**Work required:** Please repeat, from the entries that follow, the lines from the one containing "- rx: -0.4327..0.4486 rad" through the one containing "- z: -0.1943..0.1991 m" exactly, adding nothing.

(Data extracted from a collection)

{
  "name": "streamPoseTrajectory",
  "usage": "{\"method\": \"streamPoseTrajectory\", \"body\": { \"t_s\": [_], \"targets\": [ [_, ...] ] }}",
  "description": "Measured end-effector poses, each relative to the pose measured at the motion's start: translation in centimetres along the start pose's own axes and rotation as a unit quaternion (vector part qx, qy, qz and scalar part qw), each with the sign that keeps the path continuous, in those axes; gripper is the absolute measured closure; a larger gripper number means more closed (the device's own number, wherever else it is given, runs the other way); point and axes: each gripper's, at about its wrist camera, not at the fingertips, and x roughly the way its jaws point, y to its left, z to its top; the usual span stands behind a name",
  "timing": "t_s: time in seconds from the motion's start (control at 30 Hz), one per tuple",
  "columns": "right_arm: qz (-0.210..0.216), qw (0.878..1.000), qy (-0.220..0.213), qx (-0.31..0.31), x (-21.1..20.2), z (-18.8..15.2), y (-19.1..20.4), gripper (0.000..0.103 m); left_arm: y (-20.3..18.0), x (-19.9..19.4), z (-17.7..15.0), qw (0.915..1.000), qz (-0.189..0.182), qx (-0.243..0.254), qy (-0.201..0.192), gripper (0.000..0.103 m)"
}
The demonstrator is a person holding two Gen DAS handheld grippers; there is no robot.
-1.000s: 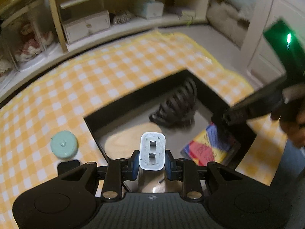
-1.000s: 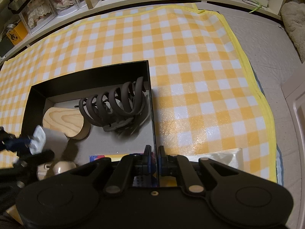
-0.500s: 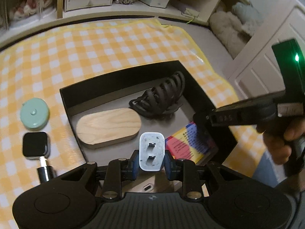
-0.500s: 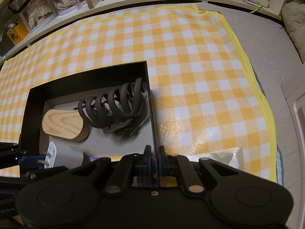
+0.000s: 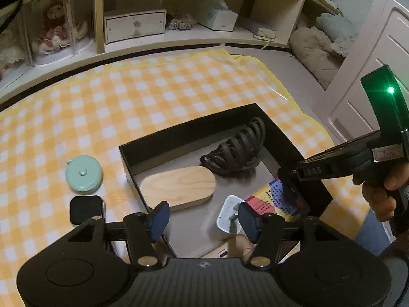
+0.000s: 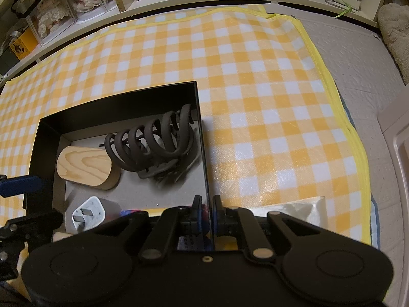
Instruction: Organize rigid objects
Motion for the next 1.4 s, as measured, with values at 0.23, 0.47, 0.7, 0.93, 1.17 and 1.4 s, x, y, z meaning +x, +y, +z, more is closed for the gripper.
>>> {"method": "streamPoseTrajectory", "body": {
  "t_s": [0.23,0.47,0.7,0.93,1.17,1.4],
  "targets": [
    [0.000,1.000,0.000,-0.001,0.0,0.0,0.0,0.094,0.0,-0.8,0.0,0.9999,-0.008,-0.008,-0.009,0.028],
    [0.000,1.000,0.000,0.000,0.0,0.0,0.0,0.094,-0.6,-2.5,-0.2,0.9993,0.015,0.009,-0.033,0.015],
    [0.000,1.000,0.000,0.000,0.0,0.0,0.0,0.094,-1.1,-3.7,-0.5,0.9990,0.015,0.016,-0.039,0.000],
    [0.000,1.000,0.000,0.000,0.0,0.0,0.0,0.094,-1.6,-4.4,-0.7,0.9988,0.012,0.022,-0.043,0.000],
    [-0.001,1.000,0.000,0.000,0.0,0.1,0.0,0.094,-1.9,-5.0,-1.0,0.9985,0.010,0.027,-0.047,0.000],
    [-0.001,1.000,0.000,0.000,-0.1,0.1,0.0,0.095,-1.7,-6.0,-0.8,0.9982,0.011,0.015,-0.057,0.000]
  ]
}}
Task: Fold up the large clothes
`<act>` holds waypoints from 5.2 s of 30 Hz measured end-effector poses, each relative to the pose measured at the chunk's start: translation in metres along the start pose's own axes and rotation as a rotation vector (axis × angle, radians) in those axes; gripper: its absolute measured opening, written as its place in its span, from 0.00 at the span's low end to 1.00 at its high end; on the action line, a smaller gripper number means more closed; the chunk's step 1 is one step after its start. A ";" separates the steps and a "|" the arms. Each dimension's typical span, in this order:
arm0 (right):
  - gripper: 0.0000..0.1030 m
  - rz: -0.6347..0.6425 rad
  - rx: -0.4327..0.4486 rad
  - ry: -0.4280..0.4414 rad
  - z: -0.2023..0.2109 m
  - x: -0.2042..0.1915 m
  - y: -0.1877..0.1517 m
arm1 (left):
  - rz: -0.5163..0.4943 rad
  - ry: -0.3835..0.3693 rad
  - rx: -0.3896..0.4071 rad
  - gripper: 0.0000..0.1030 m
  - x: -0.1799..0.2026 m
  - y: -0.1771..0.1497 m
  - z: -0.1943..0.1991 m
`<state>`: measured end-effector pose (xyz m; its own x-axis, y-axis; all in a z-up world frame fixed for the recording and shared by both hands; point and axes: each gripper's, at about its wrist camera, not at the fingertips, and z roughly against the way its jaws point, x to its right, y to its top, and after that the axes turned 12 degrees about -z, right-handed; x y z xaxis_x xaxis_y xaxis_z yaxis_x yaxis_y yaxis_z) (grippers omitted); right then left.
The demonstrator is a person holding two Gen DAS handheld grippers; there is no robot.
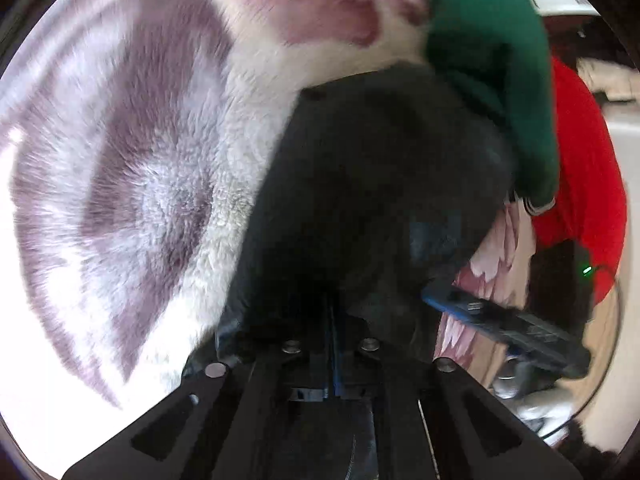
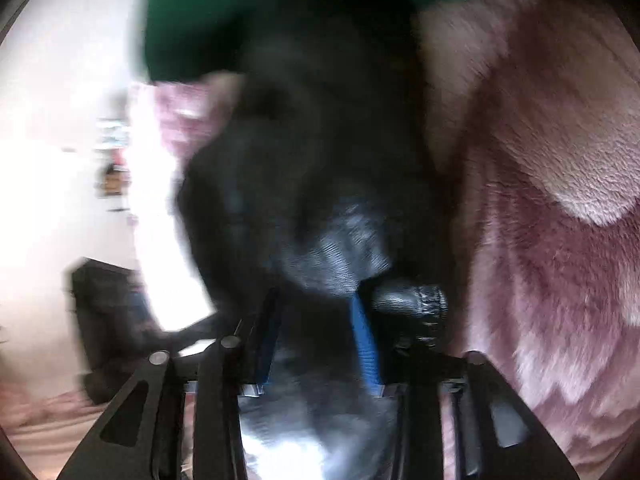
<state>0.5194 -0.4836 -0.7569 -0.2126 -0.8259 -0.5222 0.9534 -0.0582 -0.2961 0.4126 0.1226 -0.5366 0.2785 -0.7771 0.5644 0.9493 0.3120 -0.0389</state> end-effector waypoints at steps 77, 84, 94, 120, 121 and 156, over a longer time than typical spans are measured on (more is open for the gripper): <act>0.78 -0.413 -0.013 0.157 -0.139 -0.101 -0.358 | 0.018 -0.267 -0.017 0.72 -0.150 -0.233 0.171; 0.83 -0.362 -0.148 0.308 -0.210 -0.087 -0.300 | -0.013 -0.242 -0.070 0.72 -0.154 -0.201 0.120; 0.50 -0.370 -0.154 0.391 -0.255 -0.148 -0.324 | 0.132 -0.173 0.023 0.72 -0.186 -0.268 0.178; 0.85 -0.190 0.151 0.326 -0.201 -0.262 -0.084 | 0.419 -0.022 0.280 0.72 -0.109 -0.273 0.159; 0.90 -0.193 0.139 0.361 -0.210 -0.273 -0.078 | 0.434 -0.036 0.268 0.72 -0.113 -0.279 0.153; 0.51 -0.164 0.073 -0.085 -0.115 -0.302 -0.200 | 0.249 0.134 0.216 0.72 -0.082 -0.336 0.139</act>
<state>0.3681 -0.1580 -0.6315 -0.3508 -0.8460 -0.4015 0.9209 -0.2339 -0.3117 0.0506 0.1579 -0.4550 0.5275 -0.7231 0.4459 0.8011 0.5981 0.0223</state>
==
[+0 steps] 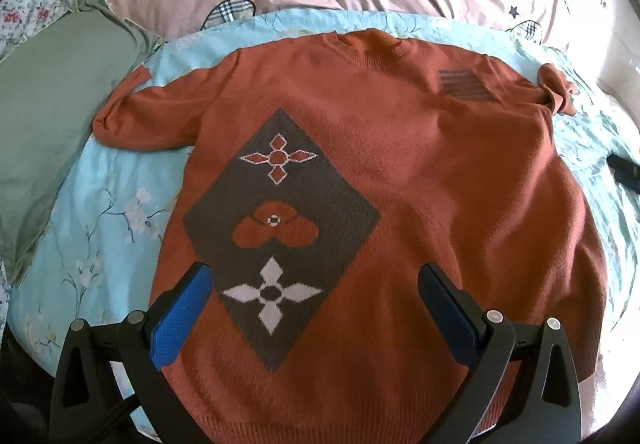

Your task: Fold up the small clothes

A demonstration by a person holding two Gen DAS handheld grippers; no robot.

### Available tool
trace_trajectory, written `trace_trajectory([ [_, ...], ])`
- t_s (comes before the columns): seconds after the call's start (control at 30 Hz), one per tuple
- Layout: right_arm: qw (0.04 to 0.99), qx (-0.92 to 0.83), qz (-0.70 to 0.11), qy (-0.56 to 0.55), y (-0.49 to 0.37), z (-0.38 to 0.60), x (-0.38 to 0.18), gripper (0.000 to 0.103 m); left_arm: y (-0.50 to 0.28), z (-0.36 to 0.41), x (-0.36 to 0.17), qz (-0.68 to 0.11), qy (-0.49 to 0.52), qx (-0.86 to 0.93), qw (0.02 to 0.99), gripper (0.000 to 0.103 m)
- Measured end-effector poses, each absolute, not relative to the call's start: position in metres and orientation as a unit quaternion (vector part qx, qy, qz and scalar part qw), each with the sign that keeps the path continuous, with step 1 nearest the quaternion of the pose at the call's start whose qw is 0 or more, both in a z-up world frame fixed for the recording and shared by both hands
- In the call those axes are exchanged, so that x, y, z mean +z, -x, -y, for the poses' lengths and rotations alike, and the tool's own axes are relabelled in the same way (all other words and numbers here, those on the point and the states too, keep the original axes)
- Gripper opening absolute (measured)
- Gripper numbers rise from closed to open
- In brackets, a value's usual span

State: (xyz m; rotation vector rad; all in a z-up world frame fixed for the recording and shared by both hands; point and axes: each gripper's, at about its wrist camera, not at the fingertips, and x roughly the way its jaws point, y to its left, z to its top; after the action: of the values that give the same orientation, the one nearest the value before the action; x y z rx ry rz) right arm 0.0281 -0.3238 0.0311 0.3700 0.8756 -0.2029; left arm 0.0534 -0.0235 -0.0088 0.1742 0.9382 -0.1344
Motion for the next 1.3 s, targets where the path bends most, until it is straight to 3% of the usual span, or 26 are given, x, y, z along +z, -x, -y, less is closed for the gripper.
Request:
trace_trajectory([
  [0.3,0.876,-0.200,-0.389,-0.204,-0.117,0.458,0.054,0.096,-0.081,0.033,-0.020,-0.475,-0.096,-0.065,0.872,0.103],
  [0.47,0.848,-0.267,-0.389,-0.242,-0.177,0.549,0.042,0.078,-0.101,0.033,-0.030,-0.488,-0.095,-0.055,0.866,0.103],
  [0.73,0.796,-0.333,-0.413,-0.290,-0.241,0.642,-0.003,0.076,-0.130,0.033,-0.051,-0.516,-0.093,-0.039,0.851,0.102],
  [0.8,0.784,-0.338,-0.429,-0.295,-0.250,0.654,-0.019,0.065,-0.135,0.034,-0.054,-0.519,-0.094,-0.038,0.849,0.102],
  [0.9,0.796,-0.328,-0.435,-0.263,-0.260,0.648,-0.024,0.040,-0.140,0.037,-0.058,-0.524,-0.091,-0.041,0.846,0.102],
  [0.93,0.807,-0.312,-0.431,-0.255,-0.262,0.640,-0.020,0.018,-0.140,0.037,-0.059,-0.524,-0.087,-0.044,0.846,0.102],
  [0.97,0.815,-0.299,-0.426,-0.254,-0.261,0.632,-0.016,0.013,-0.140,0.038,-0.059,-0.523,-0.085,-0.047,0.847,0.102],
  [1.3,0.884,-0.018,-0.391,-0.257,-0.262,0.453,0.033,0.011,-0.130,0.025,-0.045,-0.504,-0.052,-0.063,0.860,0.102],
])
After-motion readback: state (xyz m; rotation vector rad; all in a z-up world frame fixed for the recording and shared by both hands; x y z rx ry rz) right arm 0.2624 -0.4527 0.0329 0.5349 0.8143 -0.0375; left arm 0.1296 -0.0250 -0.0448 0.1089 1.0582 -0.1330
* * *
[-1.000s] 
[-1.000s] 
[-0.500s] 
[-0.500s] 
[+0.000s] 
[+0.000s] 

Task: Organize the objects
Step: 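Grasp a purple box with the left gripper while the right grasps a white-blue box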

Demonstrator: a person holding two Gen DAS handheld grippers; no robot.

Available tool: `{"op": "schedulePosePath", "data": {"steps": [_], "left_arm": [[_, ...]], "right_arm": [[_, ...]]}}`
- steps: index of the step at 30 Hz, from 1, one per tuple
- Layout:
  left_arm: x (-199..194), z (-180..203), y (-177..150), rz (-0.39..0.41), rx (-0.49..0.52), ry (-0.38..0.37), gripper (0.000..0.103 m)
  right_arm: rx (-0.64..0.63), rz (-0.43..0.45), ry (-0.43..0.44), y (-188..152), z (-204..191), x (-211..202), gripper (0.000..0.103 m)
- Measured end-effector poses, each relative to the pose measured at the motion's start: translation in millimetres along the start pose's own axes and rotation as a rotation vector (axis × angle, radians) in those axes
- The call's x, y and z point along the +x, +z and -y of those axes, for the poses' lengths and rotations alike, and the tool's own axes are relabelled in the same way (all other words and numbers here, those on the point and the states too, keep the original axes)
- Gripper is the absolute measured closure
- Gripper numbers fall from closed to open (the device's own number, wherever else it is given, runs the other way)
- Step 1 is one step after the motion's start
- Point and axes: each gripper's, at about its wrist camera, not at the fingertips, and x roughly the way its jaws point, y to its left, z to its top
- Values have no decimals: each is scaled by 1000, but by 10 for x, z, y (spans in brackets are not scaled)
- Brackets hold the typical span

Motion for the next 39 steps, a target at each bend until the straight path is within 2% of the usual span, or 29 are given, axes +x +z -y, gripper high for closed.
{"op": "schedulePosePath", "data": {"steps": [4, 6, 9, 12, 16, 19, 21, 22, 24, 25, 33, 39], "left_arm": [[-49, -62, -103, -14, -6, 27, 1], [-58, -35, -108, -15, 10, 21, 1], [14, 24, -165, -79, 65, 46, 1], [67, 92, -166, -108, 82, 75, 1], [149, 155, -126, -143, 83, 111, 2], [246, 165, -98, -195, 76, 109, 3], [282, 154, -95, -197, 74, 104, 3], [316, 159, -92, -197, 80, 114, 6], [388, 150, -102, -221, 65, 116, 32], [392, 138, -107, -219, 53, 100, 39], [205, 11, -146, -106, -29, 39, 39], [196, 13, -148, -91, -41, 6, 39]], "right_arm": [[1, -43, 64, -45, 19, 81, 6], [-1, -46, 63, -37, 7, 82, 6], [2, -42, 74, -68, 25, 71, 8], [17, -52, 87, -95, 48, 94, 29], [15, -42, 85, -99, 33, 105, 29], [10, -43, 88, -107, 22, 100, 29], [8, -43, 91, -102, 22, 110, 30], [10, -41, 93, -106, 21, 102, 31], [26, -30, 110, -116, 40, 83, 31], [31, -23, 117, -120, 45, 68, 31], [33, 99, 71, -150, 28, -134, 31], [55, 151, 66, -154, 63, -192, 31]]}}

**Completed exercise:**
  - rx: -0.4327..0.4486 rad
  - ry: -0.4280..0.4414 rad
  - z: -0.2023..0.2109 m
  - x: -0.2042..0.1915 m
  - y: -0.1877..0.1517 m
arm1 (left):
  - rz: -0.5163..0.4943 rad
  - ry: -0.3835..0.3693 rad
  - rx: -0.3896..0.4071 rad
  - gripper: 0.0000..0.1030 m
  - x: -0.1799..0.2026 m
  - y: -0.1771..0.1497 m
  - z: -0.1943..0.1991 m

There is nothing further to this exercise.